Section 3. Payments to Sponsor. Except as provided under Section 14, after the
------------------- Trust has become irrevocable, the Sponsor shall have no right to retain or divert to others any of the Trust assets before all payment of benefits have been made to the Participants and their beneficiaries pursuant to the terms of the Plan.


Section 4. Disbursements.
-------------


(a) Directions from Administrator. The Trustee shall disburse monies to
----------------------------- Participants and their beneficiaries for benefit payments in the amounts that the Administrator directs from time to time in writing. The Trustee shall not disburse monies to any non-employees or other persons, including but not limited to, any directors or non-resident alien participants, who are required to receive any form other than


5


Internal Revenue Service ("IRS") Form W-2 (Wage and Tax Statement), nor shall the Trustee be responsible for ascertaining whether the Administrator's direction complies with the terms of the Plan or applicable law. With regard to said Participants, the Trustee shall disburse monies to the Administrator in accordance with a Payment Schedule ("Payment Schedule") that indicates the amounts payable in respect of each Participant and such other details deemed appropriate by both the Administrator and the Trustee, and the Administrator shall retain full responsibility for making disbursements to any non-employees or other persons, including but not limited to, any directors or non-resident alien participants, who are required to receive any form other than IRS Form W-2. The Trustee shall be responsible for Federal and State income tax reporting or withholding with respect to Plan benefits paid from the Trust. The Trustee shall not be responsible for FICA (Social Security and Medicare), any Federal or State unemployment or local tax with respect to Plan distributions.
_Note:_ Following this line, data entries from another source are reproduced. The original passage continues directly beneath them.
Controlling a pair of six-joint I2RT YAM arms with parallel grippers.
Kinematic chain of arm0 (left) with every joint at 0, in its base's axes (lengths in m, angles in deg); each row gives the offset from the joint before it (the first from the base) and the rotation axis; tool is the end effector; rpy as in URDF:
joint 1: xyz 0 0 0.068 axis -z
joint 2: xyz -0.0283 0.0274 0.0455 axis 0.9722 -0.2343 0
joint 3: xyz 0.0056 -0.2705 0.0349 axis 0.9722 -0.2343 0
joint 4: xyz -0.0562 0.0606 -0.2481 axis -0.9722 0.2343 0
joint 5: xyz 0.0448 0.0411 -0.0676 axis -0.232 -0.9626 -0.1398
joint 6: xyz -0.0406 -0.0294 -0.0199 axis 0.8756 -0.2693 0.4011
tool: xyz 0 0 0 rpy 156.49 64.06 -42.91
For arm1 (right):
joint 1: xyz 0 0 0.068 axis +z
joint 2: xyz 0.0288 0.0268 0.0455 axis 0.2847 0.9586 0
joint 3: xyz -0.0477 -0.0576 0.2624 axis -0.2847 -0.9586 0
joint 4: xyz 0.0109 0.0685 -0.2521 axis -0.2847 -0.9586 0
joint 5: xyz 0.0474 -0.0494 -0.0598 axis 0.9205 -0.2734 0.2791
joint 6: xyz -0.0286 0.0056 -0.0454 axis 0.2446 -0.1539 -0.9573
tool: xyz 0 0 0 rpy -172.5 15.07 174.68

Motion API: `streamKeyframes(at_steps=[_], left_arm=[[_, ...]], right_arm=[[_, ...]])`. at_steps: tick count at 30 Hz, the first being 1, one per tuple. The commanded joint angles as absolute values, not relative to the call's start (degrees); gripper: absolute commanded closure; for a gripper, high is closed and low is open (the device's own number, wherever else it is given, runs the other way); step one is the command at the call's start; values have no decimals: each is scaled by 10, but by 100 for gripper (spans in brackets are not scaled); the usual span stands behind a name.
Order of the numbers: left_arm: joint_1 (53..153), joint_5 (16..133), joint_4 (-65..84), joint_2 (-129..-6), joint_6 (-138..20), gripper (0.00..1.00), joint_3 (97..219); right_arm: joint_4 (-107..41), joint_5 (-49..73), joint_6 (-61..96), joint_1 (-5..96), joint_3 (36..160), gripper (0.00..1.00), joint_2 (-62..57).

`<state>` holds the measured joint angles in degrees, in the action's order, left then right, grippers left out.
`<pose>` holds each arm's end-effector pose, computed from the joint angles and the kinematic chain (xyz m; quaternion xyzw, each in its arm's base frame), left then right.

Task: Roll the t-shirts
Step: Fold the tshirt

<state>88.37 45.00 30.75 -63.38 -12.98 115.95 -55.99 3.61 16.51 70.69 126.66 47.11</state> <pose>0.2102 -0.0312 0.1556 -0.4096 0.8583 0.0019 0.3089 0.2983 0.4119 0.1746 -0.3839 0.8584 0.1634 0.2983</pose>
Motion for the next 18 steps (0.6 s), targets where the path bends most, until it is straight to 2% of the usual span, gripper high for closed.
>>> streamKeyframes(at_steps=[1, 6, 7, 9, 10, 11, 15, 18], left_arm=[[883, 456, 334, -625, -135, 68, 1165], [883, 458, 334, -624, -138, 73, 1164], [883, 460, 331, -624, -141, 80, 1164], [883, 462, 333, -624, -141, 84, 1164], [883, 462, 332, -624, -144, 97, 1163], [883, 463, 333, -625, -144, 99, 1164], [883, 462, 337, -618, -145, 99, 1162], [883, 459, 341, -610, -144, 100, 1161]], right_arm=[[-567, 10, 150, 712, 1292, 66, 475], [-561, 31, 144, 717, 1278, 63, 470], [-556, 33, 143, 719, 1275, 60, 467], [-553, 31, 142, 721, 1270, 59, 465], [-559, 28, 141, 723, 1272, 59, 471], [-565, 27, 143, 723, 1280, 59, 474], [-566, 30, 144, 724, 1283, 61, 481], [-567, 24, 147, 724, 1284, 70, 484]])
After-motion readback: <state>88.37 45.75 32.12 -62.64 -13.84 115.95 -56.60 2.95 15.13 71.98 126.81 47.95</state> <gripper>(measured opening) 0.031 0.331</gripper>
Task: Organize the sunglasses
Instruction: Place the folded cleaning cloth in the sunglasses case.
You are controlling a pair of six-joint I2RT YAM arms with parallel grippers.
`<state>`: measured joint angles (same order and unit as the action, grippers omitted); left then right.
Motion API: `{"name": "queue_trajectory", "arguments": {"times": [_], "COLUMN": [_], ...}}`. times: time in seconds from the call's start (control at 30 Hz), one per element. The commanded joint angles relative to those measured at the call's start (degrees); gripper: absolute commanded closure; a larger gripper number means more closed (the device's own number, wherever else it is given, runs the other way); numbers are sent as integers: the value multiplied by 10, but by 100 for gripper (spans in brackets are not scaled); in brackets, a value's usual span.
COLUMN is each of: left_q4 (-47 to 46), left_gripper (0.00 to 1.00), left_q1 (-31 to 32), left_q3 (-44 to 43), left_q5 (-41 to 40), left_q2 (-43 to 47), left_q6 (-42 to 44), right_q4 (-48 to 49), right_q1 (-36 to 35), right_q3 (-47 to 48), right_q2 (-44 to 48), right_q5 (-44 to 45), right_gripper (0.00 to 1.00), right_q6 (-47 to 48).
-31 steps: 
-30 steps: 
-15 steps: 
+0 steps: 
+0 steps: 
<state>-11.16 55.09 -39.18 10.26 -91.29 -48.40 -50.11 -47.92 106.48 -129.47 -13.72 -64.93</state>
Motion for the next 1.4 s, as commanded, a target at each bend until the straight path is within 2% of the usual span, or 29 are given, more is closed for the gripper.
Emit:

(b) Payments with No Stated Procedure. If a payment required under the
--------------------------------- terms of the Plan has not been made to a Participant, and the underlying Plan has no stated procedure for the Participant to collect the benefits, then the Participant may notify the Trustee in writing of the amount (or a reasonable estimate of the amount) owed to the Participant pursuant to the Plan, and the date such amount was due and payable. The Trustee shall notify the Administrator within fifteen (15) calendar days of the receipt of such a payment request. If the Trustee does not receive from the Sponsor a notarized statement as to the proper amount due and payable to the Participant within thirty (30) calendar days of the date the Trustee notified the Administrator in writing of the payment request, then the Trustee shall make the payment requested by the Participant from the assets of the Trust, and may conclusively rely on such payment or payments as being the appropriate amount. The Trustee also shall notify the Administrator of such payment and to the extent of such payment, the Sponsor's obligation to the Participant for benefits under the Plan shall be deemed satisfied. If the Sponsor's notarized statement as to the proper amount due and payable to the Participant differs from the amount set forth in the Participant payment request, then the Trustee shall retain any disputed amount in Trust pending resolution of the dispute by the Sponsor and the Participant pursuant to the Plan. Subject to the sufficiency of the assets of the Trust, payment shall be made to a Participant from the Trust in accordance with the terms of this Section 4(b) and the Plan until the earlier of:


(i) The date all benefit commitments due to the Participant or the Participant's beneficiaries under the Plan, as requested by the Participant in his or her notification to the Trustee, have been satisfied; or


(ii) The Administrator provides a notarized statement that shows the proper amount due to the Participant. If such a notarized statement is so provided, appropriate adjustment, if any, shall be made in the remaining amount paid to the Participant.


6


(c) Limitations. The Trustee shall not be required to make any
----------- disbursement in excess of the net realizable value of the assets of the Trust at the time of the disbursement. If the assets are not sufficient to make such distributions, the Sponsor shall be obligated to make the balance of each payment when due. The Trustee shall not be required to make any disbursement in cash unless the Administrator has provided a written direction as to the assets to be converted to cash for the purpose of making the disbursement.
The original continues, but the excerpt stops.